++++ Data provided

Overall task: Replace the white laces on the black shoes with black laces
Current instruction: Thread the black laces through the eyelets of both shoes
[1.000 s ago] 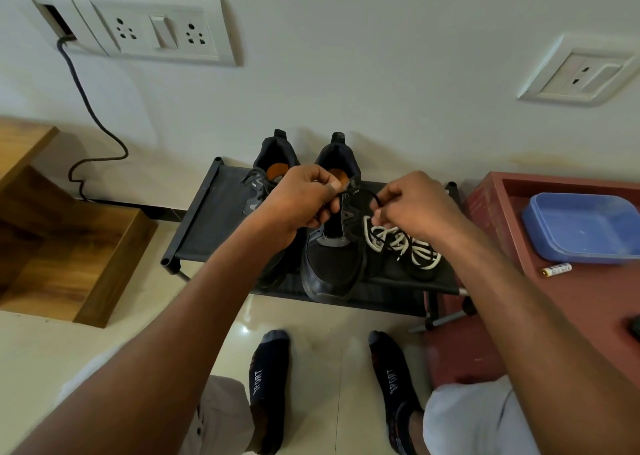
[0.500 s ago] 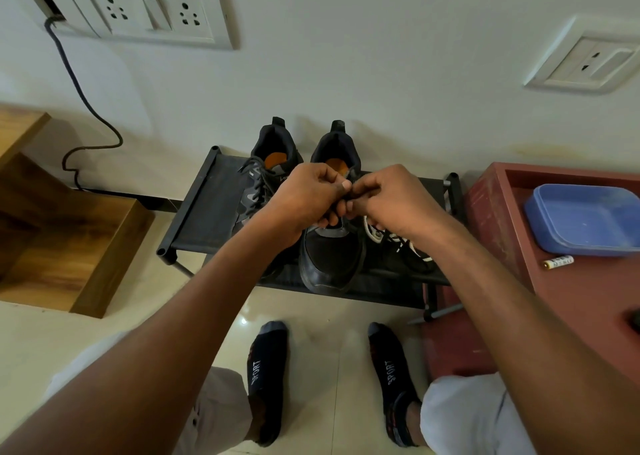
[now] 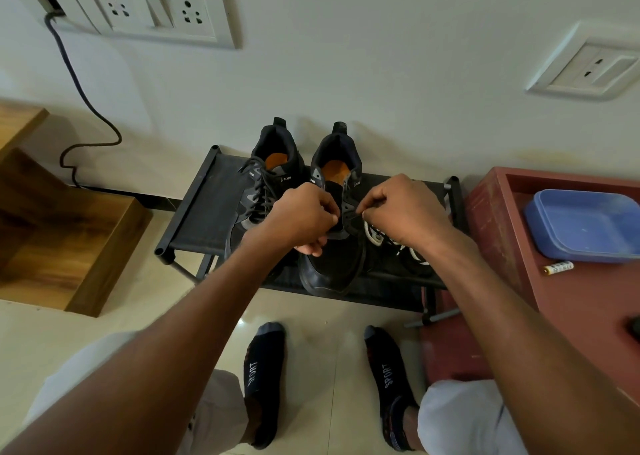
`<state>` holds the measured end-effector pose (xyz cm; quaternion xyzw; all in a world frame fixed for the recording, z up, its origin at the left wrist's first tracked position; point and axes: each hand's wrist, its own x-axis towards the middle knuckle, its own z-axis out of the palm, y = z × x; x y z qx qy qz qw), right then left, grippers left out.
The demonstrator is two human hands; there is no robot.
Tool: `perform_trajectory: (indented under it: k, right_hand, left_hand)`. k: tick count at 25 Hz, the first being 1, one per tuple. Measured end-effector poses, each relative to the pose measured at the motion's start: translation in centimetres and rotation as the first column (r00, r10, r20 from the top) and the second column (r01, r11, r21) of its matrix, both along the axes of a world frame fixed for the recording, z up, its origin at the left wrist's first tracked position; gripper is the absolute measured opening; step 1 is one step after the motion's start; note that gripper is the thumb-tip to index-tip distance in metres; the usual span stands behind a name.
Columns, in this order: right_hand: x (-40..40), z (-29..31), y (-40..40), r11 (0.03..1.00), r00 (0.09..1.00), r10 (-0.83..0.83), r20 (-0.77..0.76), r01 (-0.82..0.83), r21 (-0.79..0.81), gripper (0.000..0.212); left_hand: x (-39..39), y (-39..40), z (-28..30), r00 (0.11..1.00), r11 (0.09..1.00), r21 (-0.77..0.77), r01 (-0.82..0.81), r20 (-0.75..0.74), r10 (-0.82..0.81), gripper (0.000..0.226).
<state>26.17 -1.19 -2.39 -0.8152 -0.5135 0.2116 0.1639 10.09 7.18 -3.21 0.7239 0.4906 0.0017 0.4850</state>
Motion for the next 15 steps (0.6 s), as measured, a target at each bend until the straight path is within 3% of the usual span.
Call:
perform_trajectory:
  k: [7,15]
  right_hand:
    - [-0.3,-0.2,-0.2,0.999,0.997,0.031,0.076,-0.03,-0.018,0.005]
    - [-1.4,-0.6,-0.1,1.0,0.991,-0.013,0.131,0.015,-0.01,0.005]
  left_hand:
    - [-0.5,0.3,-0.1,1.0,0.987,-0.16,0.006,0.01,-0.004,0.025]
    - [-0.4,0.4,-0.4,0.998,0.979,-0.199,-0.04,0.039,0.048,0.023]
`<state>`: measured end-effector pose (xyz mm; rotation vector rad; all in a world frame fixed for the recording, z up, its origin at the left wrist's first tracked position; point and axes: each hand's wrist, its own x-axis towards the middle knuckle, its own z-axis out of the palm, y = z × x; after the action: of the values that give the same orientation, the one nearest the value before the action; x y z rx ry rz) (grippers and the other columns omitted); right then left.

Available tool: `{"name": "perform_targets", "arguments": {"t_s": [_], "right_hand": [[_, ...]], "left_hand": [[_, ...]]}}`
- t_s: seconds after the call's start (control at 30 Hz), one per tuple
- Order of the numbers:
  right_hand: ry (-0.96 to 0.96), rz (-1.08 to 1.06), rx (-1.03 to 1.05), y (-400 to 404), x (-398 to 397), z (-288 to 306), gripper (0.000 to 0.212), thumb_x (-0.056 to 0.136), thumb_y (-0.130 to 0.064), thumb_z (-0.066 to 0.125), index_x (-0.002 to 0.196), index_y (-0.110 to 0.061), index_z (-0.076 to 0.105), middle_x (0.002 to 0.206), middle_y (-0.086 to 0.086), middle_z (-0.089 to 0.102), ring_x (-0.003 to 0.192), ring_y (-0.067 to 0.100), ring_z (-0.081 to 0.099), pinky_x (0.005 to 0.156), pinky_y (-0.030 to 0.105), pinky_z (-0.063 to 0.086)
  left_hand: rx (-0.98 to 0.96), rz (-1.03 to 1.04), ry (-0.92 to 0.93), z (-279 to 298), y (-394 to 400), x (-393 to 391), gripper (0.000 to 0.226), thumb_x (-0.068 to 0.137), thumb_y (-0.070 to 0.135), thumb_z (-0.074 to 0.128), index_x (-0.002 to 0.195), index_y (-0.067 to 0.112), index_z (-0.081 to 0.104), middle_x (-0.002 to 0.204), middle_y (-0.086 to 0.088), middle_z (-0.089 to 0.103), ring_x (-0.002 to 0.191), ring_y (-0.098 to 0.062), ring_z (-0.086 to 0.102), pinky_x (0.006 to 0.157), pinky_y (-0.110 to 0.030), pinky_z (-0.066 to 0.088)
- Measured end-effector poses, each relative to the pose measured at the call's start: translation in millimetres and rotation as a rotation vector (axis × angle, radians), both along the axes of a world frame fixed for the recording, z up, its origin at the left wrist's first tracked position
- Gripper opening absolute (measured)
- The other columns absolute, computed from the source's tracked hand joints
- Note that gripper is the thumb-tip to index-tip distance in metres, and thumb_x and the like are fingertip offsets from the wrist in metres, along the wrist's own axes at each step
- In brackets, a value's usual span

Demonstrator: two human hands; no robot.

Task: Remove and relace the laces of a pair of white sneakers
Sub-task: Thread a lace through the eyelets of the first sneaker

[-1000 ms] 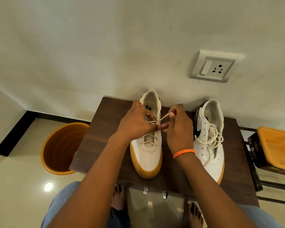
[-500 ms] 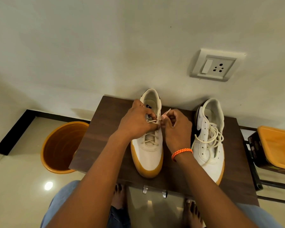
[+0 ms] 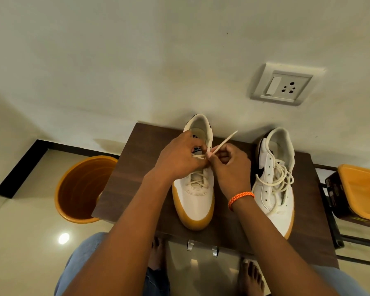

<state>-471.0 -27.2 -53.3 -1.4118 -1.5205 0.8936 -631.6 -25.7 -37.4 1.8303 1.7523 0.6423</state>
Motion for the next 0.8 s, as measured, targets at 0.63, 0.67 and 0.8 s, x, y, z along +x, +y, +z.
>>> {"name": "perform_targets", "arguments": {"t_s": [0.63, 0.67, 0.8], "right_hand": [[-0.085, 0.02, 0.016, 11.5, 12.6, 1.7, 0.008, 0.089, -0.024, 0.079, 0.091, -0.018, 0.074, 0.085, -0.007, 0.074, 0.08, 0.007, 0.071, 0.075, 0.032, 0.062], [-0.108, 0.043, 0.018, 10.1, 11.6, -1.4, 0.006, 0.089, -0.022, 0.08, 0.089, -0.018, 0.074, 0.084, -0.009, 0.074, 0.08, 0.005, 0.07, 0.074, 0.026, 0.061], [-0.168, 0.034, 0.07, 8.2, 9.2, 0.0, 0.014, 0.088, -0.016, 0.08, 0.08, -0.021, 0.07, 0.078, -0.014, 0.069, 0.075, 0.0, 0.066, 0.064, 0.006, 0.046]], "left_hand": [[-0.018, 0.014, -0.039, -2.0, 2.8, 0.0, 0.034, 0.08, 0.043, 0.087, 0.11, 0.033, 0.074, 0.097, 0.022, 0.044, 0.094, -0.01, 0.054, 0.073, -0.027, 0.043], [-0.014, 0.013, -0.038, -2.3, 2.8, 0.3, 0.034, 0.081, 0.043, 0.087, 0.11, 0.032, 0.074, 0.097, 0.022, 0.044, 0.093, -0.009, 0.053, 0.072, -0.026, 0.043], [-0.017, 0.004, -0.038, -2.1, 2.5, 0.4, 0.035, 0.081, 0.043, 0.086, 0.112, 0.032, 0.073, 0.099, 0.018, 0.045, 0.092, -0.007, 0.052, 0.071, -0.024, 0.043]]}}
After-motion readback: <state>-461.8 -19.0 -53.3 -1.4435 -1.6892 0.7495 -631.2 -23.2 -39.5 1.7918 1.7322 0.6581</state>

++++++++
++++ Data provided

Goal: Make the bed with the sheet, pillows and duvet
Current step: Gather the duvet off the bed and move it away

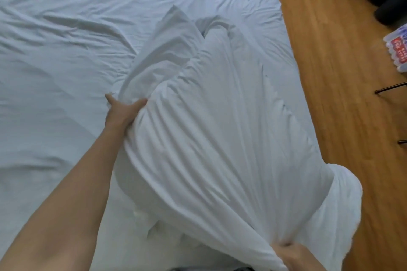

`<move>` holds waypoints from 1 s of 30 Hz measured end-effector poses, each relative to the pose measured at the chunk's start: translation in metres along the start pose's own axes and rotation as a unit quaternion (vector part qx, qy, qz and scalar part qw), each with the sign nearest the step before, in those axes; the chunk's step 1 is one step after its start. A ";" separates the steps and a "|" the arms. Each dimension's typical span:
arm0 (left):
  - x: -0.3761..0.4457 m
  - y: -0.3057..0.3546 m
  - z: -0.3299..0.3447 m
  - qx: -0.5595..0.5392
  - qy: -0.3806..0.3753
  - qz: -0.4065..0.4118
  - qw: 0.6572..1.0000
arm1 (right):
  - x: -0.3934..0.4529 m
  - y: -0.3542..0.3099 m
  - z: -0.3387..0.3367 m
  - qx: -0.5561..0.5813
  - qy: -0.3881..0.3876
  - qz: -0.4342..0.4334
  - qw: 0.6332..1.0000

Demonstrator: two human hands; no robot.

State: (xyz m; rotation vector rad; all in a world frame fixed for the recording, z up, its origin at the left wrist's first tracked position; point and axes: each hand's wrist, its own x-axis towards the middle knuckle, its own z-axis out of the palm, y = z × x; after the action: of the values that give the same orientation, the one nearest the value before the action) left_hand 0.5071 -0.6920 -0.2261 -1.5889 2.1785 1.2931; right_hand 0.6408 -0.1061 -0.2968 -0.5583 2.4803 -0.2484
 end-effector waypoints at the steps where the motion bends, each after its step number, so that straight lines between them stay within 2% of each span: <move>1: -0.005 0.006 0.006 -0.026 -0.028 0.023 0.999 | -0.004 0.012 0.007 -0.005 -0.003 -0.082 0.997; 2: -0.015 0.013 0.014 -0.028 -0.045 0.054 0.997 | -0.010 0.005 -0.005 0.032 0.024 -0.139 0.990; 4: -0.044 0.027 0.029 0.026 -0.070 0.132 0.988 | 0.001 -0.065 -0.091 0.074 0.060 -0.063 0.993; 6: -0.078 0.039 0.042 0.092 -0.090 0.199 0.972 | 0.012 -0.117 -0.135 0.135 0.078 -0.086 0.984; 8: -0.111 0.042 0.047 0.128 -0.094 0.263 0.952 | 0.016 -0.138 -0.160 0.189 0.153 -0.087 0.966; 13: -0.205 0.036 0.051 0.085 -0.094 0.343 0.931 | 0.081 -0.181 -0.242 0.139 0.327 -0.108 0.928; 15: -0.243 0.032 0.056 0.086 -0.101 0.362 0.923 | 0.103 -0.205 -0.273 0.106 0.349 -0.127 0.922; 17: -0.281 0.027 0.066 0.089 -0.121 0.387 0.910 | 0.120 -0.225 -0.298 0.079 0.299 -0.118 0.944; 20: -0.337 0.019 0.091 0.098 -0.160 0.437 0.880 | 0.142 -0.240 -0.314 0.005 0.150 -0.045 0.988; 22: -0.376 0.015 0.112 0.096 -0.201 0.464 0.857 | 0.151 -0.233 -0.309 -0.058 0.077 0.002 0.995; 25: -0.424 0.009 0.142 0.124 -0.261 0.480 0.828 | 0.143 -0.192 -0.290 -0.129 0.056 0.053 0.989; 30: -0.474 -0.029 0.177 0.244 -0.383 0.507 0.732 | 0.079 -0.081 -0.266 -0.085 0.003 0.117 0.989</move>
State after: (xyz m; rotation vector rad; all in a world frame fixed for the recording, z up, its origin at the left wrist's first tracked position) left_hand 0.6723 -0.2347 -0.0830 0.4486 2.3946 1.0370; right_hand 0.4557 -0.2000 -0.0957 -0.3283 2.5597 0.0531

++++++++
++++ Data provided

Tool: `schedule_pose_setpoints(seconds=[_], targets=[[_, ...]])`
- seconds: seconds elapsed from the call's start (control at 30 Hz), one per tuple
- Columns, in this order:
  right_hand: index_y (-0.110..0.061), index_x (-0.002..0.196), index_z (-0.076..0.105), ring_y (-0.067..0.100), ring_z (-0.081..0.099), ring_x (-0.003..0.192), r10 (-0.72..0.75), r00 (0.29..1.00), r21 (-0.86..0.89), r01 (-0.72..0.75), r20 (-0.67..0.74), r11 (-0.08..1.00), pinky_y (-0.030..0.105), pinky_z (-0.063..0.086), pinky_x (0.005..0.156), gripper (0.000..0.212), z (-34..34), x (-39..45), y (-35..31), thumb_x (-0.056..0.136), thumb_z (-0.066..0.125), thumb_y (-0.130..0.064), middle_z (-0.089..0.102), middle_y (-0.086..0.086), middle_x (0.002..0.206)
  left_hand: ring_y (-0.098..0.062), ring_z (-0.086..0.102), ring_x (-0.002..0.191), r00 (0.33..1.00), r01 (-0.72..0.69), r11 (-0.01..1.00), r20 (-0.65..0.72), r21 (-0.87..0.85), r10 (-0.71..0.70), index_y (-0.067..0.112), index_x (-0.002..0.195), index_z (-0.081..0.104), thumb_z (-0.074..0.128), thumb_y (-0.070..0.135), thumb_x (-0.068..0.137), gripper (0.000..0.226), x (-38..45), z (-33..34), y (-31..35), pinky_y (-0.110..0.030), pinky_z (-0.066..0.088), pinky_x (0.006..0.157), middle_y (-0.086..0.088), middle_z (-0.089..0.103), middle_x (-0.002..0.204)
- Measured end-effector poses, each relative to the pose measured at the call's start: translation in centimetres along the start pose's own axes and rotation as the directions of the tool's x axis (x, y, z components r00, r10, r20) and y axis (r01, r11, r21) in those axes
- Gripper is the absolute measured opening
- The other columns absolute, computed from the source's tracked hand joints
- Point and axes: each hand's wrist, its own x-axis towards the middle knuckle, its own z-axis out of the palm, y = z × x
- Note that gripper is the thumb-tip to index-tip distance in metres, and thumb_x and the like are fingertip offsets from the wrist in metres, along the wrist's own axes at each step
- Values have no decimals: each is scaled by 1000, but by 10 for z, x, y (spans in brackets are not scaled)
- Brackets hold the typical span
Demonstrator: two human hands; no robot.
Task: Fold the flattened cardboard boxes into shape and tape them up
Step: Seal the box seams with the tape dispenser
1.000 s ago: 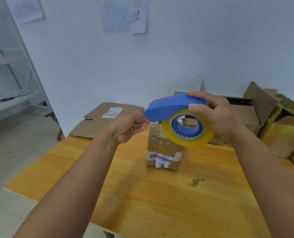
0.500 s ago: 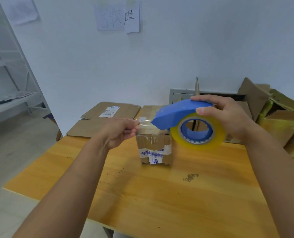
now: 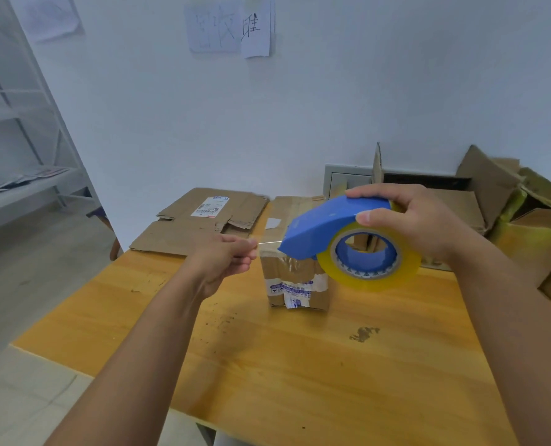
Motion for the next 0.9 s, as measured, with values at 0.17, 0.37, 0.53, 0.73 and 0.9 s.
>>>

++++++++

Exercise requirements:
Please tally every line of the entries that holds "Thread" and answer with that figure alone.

Solution to this task:
2